I stepped in horse shit a couple times and had beaches all to myself and stared out at the endless water and thought again of how small and insignificant I really am, all things considered. The biobay tour guide told us that there are only six of these bays still on earth and that the oceans are throwing up all the plastic and trash we’ve been tossing into them over the past few decades. Reminded me that the planet will definitely get rid of us before we are able to get rid of her. And then thought about the current state of humanity and decided that probably wouldn’t be so bad.
I missed him so much. Every time someone said “table for one?” or “just one today?” I felt his absence all over again. Thought about how much he’d have loved the water and taking pictures of me and being tipsy all day.

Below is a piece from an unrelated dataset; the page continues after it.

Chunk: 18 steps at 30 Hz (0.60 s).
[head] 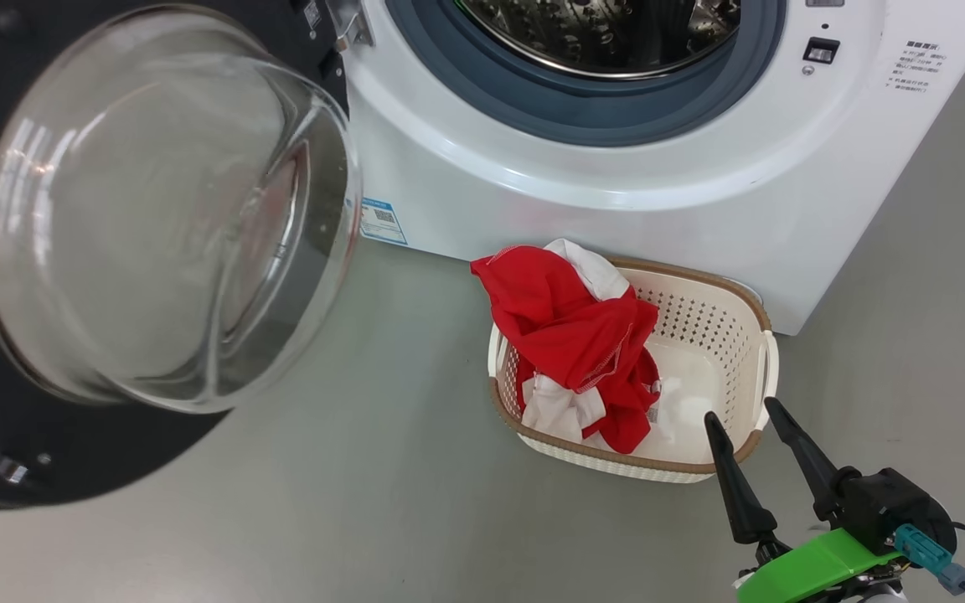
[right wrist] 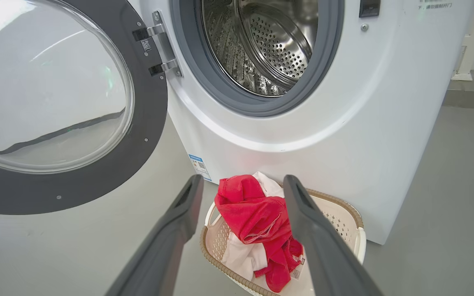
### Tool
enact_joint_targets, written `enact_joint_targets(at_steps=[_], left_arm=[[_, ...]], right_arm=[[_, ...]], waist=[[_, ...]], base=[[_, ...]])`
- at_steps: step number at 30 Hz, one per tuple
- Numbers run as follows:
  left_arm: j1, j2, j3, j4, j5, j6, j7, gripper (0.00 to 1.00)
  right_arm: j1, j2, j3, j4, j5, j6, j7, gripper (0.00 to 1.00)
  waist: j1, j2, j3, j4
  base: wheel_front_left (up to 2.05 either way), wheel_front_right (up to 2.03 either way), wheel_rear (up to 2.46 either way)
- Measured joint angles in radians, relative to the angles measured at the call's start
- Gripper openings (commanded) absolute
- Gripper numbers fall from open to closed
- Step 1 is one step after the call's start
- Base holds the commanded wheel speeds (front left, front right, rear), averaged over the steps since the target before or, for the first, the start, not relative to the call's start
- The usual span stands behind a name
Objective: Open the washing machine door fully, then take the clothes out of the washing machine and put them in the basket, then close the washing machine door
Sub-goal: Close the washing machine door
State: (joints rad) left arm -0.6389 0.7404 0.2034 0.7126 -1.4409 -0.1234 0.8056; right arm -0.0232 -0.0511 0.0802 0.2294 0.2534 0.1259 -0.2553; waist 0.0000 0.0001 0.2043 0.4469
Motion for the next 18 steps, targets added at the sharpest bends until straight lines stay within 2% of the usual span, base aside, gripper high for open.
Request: enact_joint_targets(at_steps=[6, 18], left_arm=[[0.069, -0.053, -0.029, -0.132, -0.060, 0.000, 0.049, 0.00], [0.156, -0.058, -0.058, -0.344, -0.136, 0.000, 0.173, 0.00]], right_arm=[[0.003, 0.000, -0.004, -0.004, 0.000, 0.000, 0.000, 1.00], [0.004, 0.000, -0.010, -0.018, 0.000, 0.000, 0.000, 1.00]], waist=[[0.0000, 0.0000, -0.015, 0.004], [0.0000, 0.0000, -0.044, -0.007]], base=[[0.00, 0.00, 0.00], [0.00, 0.00, 0.00]])
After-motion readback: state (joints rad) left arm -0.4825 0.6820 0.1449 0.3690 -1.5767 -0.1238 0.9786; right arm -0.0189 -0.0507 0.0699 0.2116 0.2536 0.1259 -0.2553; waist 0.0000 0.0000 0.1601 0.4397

Then thought about how we almost certainly would have ended up arguing and angry. Remembered that God knows what she is doing in my life.
Fuck, I miss him though. I am so tired of crying.
I’m angry because he broke my trust in the deepest way and I’m angry because I let him that close to me. I’m angry because I let him into my life and now I miss being held. I miss being touched. I miss being actively loved. I feel lonely sometimes and I’m sad because of those things. I don’t want to talk about it.
I hate that I have to build a rind around my soft human parts. Again. I hate how much I miss him. I hate how often I think about his eyes and the tender way he always told me he loves me. I hate that night and that it happened. I hate that I ever took his number in the first place. I hate that I miss our routine and I hate that I let him spend so much time in my space. I hate that I miss game nights and date nights and “let’s just be washed” nights. I hate that I miss doing the laundry with him because he doesn’t mind folding. I hate that I miss hearing his key turn in the lock. I hate that I was vulnerable with someone who violated that. I hate that I still care and I really hate fucking crying.